:: TASK REQUIREMENTS ::
Given the records below, would you repeat exactly the lines that begin at the one containing "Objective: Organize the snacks" and end at the one containing "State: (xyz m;", inclusive?

--------

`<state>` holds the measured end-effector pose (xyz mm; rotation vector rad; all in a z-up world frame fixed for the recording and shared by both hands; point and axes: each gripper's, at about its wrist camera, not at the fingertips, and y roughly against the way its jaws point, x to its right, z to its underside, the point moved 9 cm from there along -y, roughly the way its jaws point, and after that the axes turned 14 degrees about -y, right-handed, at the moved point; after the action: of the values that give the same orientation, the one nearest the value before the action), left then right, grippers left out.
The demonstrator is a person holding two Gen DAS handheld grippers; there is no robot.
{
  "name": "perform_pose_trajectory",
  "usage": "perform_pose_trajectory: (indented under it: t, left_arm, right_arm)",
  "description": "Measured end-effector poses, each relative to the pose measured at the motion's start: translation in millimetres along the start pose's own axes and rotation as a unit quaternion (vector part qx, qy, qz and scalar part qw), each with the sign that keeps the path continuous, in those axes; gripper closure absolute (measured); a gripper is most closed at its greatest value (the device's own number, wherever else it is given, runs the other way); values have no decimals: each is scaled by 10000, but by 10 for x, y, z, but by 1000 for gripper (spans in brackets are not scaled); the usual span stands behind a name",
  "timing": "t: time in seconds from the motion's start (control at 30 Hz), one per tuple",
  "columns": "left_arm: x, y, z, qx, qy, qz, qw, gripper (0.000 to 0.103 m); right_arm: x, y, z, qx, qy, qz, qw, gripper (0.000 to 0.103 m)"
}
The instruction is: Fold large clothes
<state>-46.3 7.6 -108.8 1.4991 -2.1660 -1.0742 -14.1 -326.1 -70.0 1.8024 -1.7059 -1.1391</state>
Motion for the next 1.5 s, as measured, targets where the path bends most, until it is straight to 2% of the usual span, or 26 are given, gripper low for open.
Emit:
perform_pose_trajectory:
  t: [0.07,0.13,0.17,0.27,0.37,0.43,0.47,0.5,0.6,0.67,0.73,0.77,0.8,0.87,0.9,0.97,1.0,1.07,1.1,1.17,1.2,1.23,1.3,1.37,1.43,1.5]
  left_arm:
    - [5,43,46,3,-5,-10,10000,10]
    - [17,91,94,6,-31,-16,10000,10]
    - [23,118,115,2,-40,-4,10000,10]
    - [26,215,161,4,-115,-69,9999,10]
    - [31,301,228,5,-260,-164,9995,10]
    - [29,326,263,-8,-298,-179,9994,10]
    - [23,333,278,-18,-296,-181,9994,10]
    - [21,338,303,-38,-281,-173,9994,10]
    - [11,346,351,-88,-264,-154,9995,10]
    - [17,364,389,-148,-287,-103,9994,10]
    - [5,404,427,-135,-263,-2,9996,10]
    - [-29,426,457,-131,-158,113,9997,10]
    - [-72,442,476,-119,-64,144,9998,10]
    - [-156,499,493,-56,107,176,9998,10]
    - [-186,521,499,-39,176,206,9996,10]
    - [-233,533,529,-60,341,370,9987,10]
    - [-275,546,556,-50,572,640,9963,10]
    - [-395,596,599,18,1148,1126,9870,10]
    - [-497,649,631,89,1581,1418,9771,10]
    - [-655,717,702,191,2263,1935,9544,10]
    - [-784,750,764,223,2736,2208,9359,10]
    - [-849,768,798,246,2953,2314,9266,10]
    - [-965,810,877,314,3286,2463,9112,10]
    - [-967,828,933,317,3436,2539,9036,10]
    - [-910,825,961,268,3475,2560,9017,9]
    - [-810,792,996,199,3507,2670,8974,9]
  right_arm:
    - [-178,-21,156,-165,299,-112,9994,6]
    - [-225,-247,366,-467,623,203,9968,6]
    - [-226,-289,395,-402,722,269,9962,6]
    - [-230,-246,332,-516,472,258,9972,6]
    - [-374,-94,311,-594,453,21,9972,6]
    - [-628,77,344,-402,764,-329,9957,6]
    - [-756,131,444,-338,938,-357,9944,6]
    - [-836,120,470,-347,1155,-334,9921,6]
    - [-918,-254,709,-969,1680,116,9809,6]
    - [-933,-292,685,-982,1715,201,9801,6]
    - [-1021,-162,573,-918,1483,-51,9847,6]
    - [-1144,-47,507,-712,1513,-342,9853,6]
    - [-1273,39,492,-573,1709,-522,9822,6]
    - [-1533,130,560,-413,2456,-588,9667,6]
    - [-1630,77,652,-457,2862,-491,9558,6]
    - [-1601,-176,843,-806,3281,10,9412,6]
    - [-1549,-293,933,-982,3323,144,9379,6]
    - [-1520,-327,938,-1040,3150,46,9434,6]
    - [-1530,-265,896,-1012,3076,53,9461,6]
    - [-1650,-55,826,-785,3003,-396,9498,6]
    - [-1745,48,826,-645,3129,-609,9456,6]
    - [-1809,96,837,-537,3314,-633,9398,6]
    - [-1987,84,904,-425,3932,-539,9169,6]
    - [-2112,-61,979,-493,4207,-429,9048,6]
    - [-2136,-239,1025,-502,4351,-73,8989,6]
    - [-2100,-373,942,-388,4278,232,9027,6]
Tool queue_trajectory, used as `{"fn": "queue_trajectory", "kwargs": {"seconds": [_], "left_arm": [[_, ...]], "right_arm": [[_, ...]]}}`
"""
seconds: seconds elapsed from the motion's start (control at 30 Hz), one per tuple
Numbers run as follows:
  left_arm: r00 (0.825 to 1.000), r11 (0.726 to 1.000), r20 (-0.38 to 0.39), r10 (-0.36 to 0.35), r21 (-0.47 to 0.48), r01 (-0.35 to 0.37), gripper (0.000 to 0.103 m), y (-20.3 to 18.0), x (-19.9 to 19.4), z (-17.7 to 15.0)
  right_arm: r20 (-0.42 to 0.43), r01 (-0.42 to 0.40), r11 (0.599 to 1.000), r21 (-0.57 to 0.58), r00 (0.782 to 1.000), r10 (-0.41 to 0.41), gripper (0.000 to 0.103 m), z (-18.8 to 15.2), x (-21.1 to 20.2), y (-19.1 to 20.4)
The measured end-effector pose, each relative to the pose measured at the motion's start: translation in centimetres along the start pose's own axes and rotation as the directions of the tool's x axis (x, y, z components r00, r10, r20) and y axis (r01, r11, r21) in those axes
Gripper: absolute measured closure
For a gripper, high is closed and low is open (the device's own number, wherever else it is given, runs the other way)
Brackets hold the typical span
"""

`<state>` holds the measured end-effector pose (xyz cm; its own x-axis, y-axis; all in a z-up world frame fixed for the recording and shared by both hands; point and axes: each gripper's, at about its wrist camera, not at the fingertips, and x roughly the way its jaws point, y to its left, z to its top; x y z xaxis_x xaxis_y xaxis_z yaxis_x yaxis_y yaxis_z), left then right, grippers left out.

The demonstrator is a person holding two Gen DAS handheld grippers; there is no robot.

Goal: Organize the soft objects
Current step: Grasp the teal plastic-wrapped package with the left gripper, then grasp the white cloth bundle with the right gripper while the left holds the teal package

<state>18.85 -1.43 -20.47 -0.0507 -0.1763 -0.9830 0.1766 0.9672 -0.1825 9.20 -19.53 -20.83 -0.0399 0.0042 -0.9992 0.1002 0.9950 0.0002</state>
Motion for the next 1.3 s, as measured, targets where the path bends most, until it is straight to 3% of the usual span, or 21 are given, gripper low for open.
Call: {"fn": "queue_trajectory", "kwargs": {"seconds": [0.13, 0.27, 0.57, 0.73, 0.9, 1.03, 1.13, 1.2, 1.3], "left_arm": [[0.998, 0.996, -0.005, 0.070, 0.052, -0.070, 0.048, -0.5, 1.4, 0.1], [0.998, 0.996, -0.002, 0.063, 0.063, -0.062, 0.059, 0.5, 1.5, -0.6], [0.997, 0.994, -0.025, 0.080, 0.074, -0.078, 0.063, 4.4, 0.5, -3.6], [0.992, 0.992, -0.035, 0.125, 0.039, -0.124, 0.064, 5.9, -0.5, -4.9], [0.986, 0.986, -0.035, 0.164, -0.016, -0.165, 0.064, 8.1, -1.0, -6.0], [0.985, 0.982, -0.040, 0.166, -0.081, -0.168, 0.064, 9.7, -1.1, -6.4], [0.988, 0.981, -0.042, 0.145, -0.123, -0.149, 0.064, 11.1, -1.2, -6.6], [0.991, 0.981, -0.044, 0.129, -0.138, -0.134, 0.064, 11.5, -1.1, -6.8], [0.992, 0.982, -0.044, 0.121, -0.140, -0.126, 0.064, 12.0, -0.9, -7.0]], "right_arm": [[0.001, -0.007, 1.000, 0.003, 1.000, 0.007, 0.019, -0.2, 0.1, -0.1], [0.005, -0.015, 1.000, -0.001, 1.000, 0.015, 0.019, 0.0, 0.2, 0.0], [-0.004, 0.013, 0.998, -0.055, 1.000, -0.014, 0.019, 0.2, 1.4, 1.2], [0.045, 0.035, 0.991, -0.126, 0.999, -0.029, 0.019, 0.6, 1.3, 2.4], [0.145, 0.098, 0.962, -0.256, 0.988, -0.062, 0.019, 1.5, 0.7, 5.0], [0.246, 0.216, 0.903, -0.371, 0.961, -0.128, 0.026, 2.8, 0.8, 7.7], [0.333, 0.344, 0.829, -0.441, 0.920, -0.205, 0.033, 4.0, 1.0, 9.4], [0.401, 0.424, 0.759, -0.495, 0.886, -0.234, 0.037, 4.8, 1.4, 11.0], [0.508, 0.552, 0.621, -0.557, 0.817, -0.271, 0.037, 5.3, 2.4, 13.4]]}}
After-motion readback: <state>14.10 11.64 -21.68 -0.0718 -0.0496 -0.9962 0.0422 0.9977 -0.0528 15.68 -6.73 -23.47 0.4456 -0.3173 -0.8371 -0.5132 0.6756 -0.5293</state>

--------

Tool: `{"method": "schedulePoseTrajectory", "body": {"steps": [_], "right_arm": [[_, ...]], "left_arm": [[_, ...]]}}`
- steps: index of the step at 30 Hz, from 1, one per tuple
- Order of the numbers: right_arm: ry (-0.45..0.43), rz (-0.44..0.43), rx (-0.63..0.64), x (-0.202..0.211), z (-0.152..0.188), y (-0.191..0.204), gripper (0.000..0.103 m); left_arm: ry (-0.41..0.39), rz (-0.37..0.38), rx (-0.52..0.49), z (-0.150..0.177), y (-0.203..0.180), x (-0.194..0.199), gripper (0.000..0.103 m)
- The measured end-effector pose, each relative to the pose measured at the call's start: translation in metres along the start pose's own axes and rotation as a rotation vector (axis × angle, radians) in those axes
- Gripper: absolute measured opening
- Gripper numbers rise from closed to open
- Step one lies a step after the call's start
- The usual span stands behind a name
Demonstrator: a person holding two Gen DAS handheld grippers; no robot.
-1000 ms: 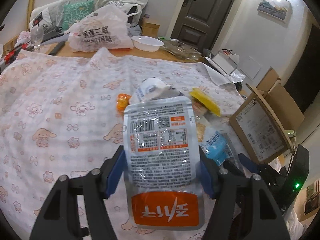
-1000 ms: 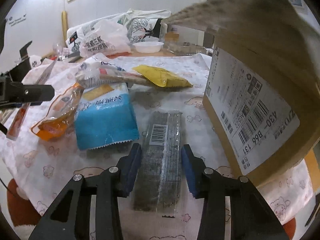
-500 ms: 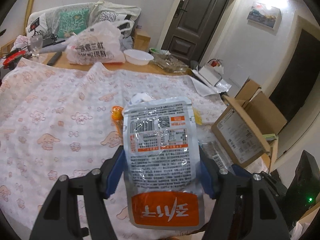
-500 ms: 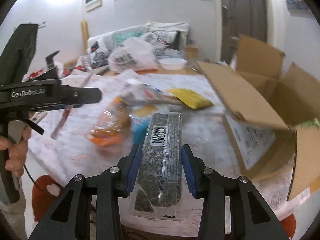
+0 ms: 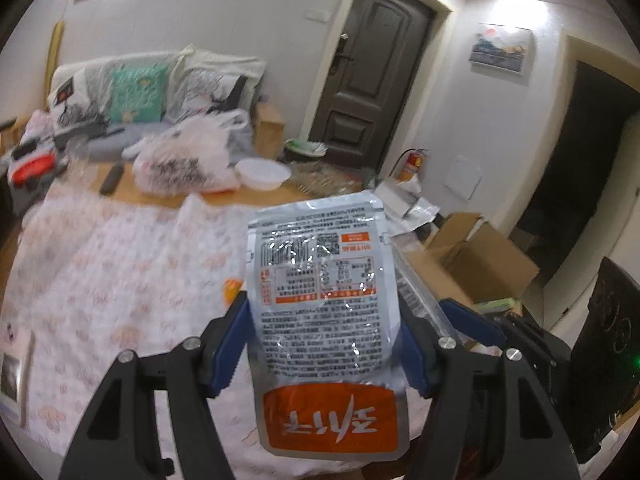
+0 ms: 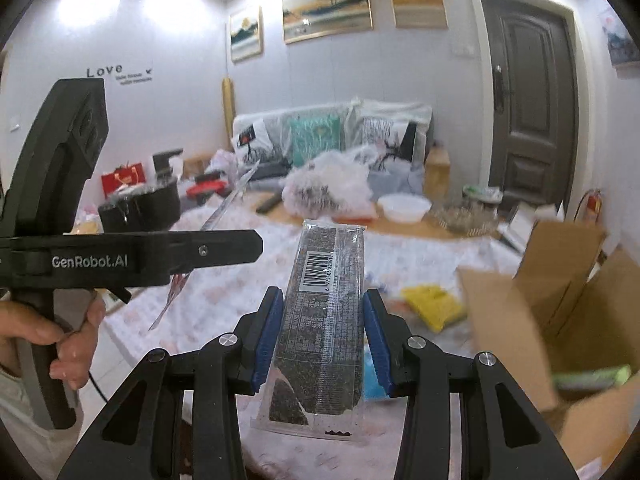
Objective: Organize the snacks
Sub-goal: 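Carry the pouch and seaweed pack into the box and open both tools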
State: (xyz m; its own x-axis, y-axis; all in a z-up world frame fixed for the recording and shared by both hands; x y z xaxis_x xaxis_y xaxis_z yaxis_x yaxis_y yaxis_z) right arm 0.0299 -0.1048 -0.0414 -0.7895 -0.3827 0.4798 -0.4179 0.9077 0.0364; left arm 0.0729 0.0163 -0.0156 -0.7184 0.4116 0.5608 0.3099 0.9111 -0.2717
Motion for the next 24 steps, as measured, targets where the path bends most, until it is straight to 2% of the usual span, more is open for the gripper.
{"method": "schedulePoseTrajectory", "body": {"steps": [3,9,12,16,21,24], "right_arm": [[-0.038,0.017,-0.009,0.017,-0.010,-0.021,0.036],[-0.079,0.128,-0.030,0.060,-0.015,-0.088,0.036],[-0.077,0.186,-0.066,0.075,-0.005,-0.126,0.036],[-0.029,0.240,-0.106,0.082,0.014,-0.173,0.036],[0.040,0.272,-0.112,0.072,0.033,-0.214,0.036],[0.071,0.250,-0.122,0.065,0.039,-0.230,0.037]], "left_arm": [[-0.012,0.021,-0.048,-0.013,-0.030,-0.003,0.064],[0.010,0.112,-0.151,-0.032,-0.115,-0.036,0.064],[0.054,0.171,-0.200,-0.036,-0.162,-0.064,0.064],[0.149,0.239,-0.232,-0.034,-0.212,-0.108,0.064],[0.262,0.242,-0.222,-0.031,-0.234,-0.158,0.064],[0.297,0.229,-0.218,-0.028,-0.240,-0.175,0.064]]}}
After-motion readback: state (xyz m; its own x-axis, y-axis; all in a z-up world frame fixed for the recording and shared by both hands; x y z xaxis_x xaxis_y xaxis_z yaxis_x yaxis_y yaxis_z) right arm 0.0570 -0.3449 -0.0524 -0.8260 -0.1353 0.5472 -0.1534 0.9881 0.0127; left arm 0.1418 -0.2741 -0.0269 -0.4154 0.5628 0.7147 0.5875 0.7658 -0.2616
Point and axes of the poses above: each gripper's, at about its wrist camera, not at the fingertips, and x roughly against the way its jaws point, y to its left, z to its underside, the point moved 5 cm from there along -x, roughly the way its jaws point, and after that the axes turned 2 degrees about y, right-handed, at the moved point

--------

:: EXERCISE RESULT ::
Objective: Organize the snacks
Sub-goal: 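Carry the pouch and seaweed pack into the box and open both tools
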State: (xyz m; its own x-axis, y-axis; all in a z-up world frame fixed for the recording and shared by both hands; x y z xaxis_x xaxis_y xaxis_z yaxis_x yaxis_y yaxis_z) right arm 0.0299 -0.1048 -0.0414 -0.7895 -0.3827 0.4798 -0.4179 0.9077 0.0364; left arm 0.0729 0.0163 -0.0156 -0.7184 0.4116 0.5608 0.3099 0.9111 -0.2717

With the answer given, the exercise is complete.